RE: [PATCH 2/3] ext4: Context support

"Luca Porzio (lporzio)" <lporzio@xxxxxxxxxx> · Wed, 20 Jun 2012 15:09:49 +0000

Hi,

Some feedbacks inlined below.

Moreover some generic comments of mine hereafter.
First of all I agree with a previous comment from Arnd that a FS aware of virtual page / erase block is much better than using contexts especially if this requires low effort by re-using similar concepts as in the scsi stripe example.

My opinion on contexts is:
- A wrong context (context used not in the expected way) can cause much impact on performances than not using it at all
- Fewer contexts are better: eMMC have limited resources. You can expect performance benefit when opening few (3~4) contexts but opening many contexts can be critical.

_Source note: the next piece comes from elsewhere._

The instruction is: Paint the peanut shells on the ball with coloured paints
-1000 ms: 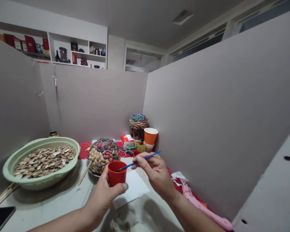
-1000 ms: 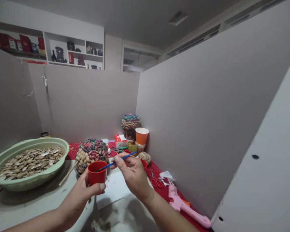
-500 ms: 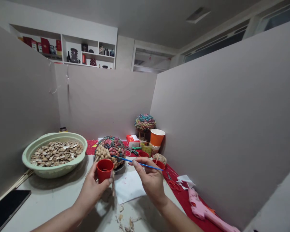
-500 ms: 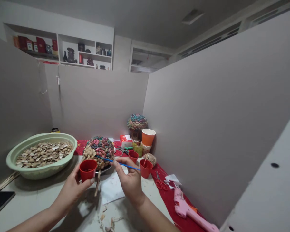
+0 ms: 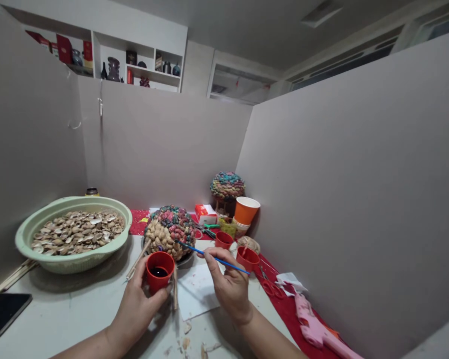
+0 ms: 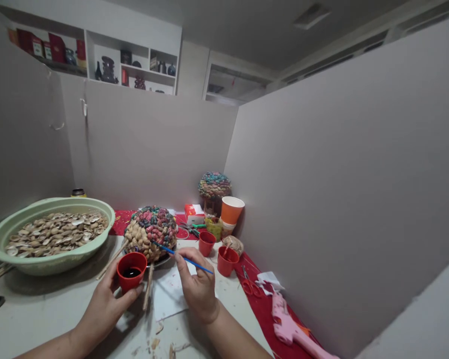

You can imagine an eMMC like an Observer who tries to dispatch contents based on what "he perceives" as the traffic flow (how much sequential is this data? How much randomic? How much likely is it to be rewritten? etc). ContextIDs are the attempt to move part of the burden from the internal observer to an external observer called FileSystem. 
Given the story above, to give their best I strongly agree that having an open discussion on how to best dispatch the burden between internal and external observer is key to the success of this feature.

Cheers,
   Luca

> -----Original Message-----
> From: Arnd Bergmann [mailto:arnd.bergmann@xxxxxxxxxx]
> Sent: Tuesday, June 19, 2012 5:17 PM
> To: Ted Ts'o
> Cc: Alex Lemberg; HYOJIN JEONG; Saugata Das; Artem Bityutskiy; Saugata Das;
> linux-ext4@xxxxxxxxxxxxxxx; linux-fsdevel@xxxxxxxxxxxxxxx; linux-
> mmc@xxxxxxxxxxxxxxx; patches@xxxxxxxxxx; venkat@xxxxxxxxxx; Luca Porzio
> (lporzio)
> Subject: Re: [PATCH 2/3] ext4: Context support
> 
> On Monday 18 June 2012, Ted Ts'o wrote:
> > On Sat, Jun 16, 2012 at 05:41:23PM +0000, Arnd Bergmann wrote:
> > >
> > > * We cannot read from write-only large-unit context, so we have to
> > >   do one of these:
> > >    a) ensure we never drop any pages from page-cache between writing
> > >       them to the large context and closing that context
> > >    b) if we need to read some data that we have just written to the
> > >       large-unit context, close that context and open a new rw-context
> > >       without the large-unit flag set (or write in the default context)
> >
> > If we ever a read on the inode in question, we close the large-unit
> > context.  That's the simplest thing to do, since we then don't need to
> > track which blocks had been written from the inode.  And in general,
> > if you have a random read/write workload, large-unit contexts probably
> > won't help you.  We mainly would need this when the workload is doing
> > large sequential writes, which is *easy* to optimize for.
> 
> right.
> 

I agree. Also you can open the large unit context in read/write mode so that you don't need to close the context if you just want to read while writing.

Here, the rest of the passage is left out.